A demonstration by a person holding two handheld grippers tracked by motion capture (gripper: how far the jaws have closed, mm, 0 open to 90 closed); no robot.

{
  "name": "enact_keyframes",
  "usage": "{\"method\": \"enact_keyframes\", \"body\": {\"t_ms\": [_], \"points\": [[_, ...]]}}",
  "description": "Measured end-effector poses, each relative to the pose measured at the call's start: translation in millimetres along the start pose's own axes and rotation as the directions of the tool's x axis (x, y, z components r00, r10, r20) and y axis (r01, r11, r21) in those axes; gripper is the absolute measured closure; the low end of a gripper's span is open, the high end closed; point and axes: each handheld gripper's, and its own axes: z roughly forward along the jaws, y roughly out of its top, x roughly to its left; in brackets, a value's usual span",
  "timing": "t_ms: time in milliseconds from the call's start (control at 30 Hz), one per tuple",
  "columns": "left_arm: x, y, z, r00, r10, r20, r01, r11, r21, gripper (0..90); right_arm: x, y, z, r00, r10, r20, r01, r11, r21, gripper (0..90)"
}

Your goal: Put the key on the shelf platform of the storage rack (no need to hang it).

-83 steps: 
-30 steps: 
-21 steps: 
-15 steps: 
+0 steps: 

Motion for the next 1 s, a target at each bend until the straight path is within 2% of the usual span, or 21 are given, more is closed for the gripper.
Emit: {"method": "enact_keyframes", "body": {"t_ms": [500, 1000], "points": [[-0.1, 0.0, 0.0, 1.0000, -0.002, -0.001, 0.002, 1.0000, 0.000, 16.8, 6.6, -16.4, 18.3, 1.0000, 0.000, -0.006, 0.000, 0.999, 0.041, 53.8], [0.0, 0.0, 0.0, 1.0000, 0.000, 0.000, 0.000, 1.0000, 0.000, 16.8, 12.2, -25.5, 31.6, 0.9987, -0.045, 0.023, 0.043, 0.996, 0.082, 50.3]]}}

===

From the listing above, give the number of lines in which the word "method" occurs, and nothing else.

2